Problem statement. Exclude all images and print the entries below exactly.

Given records.
= Beginning of Section =
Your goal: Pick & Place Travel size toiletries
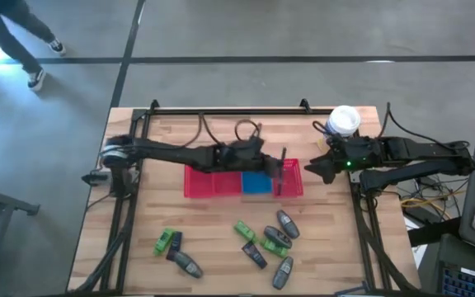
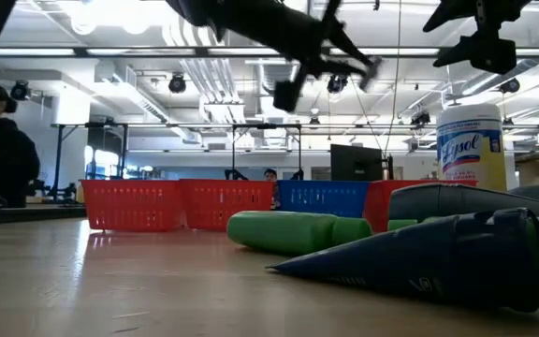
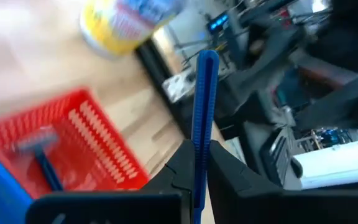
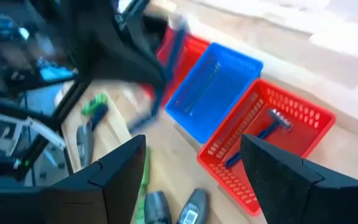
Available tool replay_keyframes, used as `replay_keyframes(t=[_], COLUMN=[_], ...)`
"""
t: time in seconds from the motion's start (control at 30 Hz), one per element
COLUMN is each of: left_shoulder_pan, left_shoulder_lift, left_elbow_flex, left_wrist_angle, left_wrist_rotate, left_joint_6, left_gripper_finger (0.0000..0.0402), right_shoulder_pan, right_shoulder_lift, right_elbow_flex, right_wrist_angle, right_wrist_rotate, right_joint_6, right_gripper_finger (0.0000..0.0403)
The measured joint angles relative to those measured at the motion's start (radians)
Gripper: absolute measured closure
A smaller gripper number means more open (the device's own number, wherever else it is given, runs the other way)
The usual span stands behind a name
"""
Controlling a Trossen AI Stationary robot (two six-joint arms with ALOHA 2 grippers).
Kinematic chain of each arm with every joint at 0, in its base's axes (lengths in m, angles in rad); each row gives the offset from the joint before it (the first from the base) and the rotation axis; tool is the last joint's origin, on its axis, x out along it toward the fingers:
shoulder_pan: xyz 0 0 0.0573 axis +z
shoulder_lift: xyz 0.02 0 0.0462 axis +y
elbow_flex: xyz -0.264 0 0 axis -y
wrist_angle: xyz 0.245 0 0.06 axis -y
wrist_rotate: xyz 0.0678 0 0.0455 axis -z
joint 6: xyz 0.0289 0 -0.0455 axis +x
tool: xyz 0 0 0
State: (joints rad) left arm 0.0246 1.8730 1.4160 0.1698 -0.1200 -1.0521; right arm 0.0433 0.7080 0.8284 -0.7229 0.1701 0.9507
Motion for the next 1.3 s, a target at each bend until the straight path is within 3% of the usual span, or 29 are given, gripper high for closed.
replay_keyframes(t=[0.33, 0.53, 0.63, 1.13, 1.3], left_shoulder_pan=[0.0, 0.0, 0.0, 0.0, -0.012], left_shoulder_lift=[0.244, 0.316, 0.324, 0.335, 0.308], left_elbow_flex=[0.134, 0.248, 0.285, 0.3, 0.351], left_wrist_angle=[0.034, -0.097, -0.2, -0.216, -0.218], left_wrist_rotate=[-0.058, -0.104, -0.11, -0.097, 0.001], left_joint_6=[-0.139, -0.103, -0.089, -0.109, 0.077], left_gripper_finger=[0.038, 0.0377, 0.0367, 0.0268, 0.0262], right_shoulder_pan=[0.0, 0.0, 0.0, 0.0, 0.0], right_shoulder_lift=[-0.041, -0.039, -0.039, -0.039, -0.04], right_elbow_flex=[0.0, 0.0, 0.0, 0.0, 0.0], right_wrist_angle=[0.003, 0.0, -0.001, -0.049, -0.074], right_wrist_rotate=[0.043, 0.043, 0.043, 0.043, 0.042], right_joint_6=[0.0, 0.0, 0.0, -0.023, -0.013], right_gripper_finger=[0.0129, 0.012, 0.0115, 0.0095, 0.0089])
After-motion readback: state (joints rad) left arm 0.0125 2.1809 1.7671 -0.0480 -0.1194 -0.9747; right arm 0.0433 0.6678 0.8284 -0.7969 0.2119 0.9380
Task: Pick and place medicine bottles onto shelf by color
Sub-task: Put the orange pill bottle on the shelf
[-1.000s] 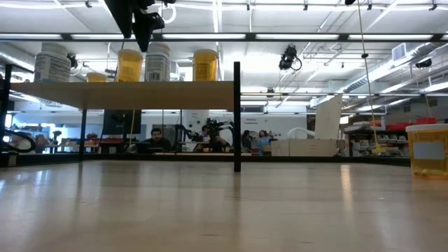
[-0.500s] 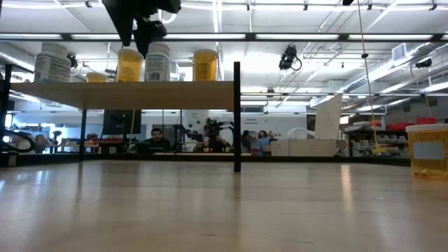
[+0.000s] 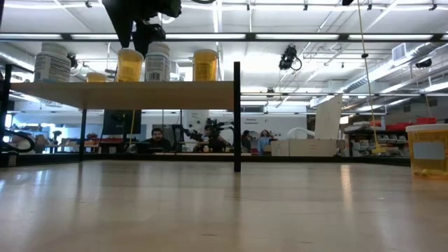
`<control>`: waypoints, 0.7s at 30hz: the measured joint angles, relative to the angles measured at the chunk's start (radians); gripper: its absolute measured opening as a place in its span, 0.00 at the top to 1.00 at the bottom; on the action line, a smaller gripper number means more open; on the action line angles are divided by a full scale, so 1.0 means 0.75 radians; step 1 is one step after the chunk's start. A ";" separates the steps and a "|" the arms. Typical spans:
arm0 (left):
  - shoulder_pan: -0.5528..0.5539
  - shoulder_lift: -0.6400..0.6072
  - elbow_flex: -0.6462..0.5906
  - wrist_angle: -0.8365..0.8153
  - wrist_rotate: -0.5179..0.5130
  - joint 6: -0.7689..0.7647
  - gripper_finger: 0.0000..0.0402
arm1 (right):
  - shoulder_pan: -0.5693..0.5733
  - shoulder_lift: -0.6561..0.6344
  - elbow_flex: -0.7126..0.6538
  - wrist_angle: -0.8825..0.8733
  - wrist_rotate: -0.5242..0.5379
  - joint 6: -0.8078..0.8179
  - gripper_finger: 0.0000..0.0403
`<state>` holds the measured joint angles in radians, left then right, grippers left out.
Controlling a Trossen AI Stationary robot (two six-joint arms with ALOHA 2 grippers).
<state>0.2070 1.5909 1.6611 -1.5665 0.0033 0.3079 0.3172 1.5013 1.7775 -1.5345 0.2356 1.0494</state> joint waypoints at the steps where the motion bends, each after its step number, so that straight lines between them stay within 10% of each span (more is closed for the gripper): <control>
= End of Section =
Reply to the task.
Your goal: Pick & Place Travel size toiletries
Available tool replay_keyframes, used as `replay_keyframes(t=[_], COLUMN=[_], ...)`
"""
t: time in seconds from the motion's start (control at 30 Hz), one per element
COLUMN is each of: left_shoulder_pan, left_shoulder_lift, left_elbow_flex, left_wrist_angle, left_wrist_rotate, left_joint_6, left_gripper_finger (0.0000..0.0402), right_shoulder_pan, right_shoulder_lift, right_elbow_flex, right_wrist_angle, right_wrist_rotate, right_joint_6, right_gripper_finger (0.0000..0.0403)
The measured joint angles relative to those measured at the motion's start (radians)
Gripper: absolute measured closure
A smaller gripper number means more open (the device's own number, wherever else it is given, runs the other way)
The usual span stands behind a name
"""
Controlling a Trossen AI Stationary robot (two six-joint arms with ALOHA 2 grippers).
Kinematic chain of each arm with every joint at 0, in its base's axes (lengths in m, angles in rad); each row gives the offset from the joint before it (the first from the base) and the rotation axis; tool is the last joint's origin, on its axis, x out along it toward the fingers:
shoulder_pan: xyz 0 0 0.0573 axis +z
shoulder_lift: xyz 0.02 0 0.0462 axis +y
elbow_flex: xyz -0.264 0 0 axis -y
wrist_angle: xyz 0.245 0 0.06 axis -y
wrist_rotate: xyz 0.0678 0 0.0455 axis -z
joint 6: xyz 0.0289 0 -0.0455 axis +x
tool: xyz 0 0 0
State: (joints rad) left arm 0.0246 1.8730 1.4160 0.1698 -0.1200 -1.0521; right arm 0.0433 0.7080 0.8284 -0.7229 0.1701 0.9507
Motion for the next 1.3 s, a target at each bend until the straight path is within 3% of the usual span, or 29 are given, gripper high for closed.
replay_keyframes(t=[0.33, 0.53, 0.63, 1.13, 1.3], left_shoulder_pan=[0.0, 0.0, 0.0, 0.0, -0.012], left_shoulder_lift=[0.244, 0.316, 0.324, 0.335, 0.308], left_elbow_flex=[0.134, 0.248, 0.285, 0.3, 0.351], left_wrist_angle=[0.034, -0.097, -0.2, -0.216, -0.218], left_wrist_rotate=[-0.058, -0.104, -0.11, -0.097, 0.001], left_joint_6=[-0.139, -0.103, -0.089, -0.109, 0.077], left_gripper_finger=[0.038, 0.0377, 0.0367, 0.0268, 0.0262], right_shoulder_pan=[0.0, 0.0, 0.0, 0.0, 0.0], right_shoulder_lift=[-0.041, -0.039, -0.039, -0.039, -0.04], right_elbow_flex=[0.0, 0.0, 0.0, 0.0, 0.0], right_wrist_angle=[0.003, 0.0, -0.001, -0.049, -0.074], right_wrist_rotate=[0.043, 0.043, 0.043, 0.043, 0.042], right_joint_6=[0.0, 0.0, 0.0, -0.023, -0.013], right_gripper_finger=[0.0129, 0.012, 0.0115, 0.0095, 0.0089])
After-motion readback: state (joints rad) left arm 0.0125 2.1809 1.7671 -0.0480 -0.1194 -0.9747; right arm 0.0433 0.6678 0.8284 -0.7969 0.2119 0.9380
Task: Pick and place medicine bottles onto shelf by color
Sub-task: Put the orange pill bottle on the shelf
[-1.000s] 
[-0.500s] 
[+0.000s] 
`<control>`: waypoints, 0.7s at 30hz: the measured joint angles, relative to the angles measured at the chunk's start (radians); gripper: its absolute measured opening as a place in its span, 0.00 at the top to 1.00 at the bottom; on the action line, a smaller gripper number means more open; on the action line angles are divided by a full scale, so 1.0 means 0.75 radians; step 1 is one step after the chunk's start. A ";" separates the steps and a "|" the arms. Typical spans:
arm0 (left):
  - shoulder_pan: -0.5528..0.5539
  - shoulder_lift: -0.6400..0.6072
  - elbow_flex: -0.6462..0.5906
  - wrist_angle: -0.8365..0.8153
  - wrist_rotate: -0.5179..0.5130
  - joint 6: -0.7689..0.7647
  - gripper_finger: 0.0000..0.0402
arm1 (right):
  - shoulder_pan: -0.5693..0.5733
  - shoulder_lift: -0.6561..0.6344
  - elbow_flex: -0.7126..0.6538
  - wrist_angle: -0.8825..0.8733
  - wrist_rotate: -0.5242..0.5379
  - joint 6: -0.8078..0.8179
  - gripper_finger: 0.0000..0.0403
`<state>` holds the measured joint angles in radians, left then right, grippers left out.
Controlling a Trossen AI Stationary robot (two six-joint arms with ALOHA 2 grippers).
<state>0.2070 1.5909 1.6611 -1.5665 0.0033 0.3079 0.3172 1.5013 1.7775 -1.5345 0.2356 1.0494</state> joint waypoints at the steps where the motion bends, each after its step number, so that straight lines between them stay within 10% of each span (more is closed for the gripper): <control>

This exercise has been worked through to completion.